## What is needed
For the data below, give again exactly the lines from the one containing "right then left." through the one containing "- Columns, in", both ends included, and no others.

........

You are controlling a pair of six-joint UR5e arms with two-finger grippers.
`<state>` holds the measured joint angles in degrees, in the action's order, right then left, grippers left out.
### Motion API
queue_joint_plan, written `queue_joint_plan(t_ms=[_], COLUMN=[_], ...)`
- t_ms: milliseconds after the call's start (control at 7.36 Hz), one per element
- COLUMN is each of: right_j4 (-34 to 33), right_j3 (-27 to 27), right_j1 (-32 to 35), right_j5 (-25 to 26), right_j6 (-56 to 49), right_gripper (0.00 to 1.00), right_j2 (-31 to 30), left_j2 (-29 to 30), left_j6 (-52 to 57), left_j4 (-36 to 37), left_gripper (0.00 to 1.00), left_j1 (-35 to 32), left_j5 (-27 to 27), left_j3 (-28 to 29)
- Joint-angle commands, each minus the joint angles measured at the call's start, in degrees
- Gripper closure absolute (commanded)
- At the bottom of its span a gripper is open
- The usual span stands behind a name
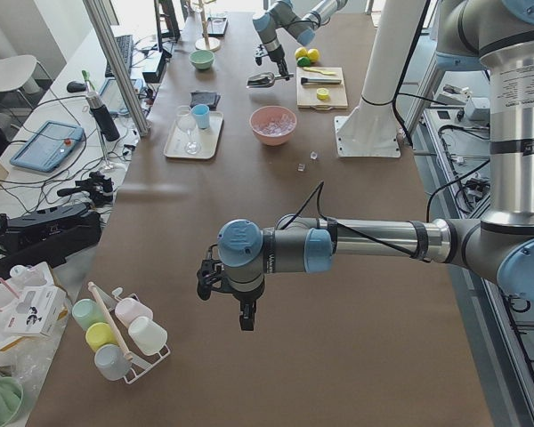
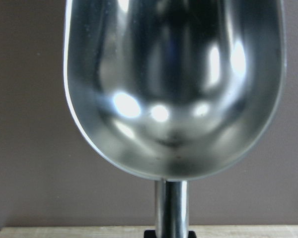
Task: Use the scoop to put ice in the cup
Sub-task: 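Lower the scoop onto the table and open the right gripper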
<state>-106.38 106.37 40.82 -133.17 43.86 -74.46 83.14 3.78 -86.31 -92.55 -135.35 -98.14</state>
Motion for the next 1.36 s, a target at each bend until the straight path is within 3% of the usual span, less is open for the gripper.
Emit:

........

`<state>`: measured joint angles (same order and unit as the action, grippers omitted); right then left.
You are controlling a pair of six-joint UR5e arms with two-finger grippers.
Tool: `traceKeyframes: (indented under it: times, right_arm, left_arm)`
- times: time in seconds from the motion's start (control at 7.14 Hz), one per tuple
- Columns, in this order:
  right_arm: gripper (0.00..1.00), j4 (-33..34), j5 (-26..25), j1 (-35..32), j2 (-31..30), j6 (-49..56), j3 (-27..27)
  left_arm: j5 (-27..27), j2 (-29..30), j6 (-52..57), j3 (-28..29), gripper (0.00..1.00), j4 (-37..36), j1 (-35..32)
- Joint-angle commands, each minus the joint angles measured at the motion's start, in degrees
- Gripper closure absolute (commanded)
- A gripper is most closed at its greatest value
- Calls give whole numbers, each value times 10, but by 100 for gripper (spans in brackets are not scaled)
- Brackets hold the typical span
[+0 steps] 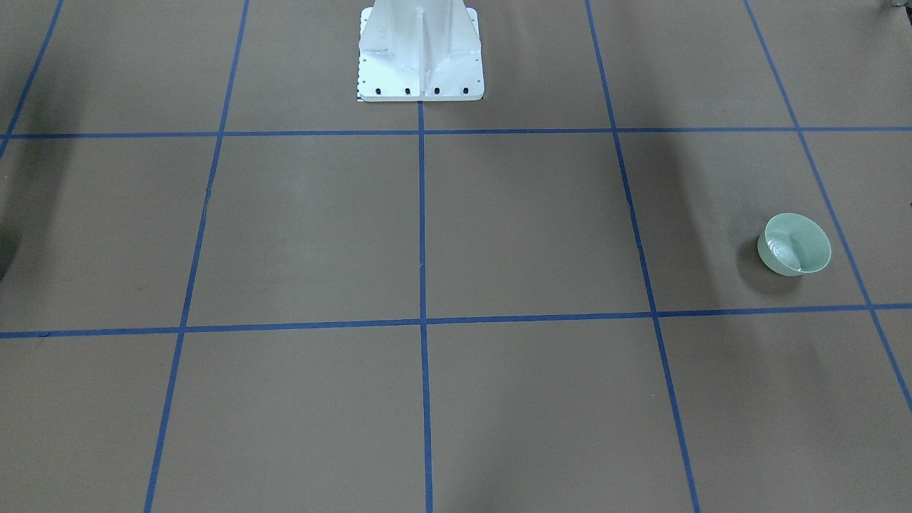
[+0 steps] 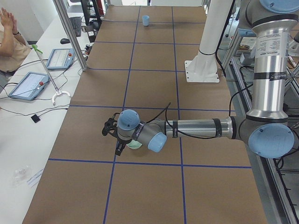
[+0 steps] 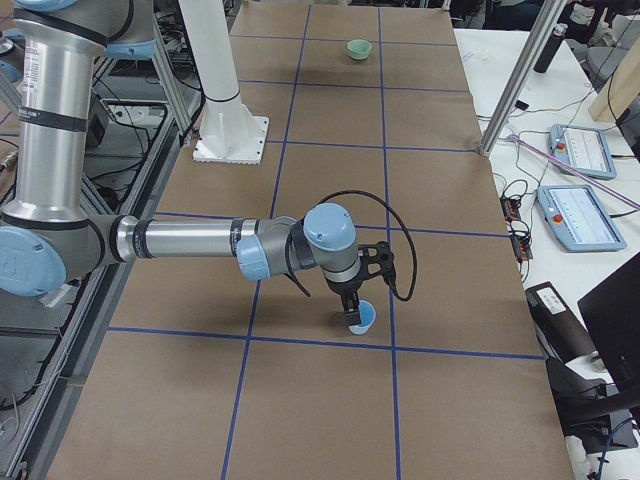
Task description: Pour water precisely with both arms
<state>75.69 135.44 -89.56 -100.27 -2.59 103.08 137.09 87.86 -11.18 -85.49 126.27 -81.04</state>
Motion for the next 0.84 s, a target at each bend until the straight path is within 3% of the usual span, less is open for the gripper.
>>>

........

## Task answer
`<state>`: measured joint angles (same order and unit as the action, grippers omitted); right then left.
You are controlling a pair of six-joint UR5e arms with two-finger grippers.
Tool: `traceKeyframes: (indented under it: times, right_arm, left_arm)`
- times: time in seconds from the motion's start (control at 7.14 Hz), one per tuple
- Columns, in this order:

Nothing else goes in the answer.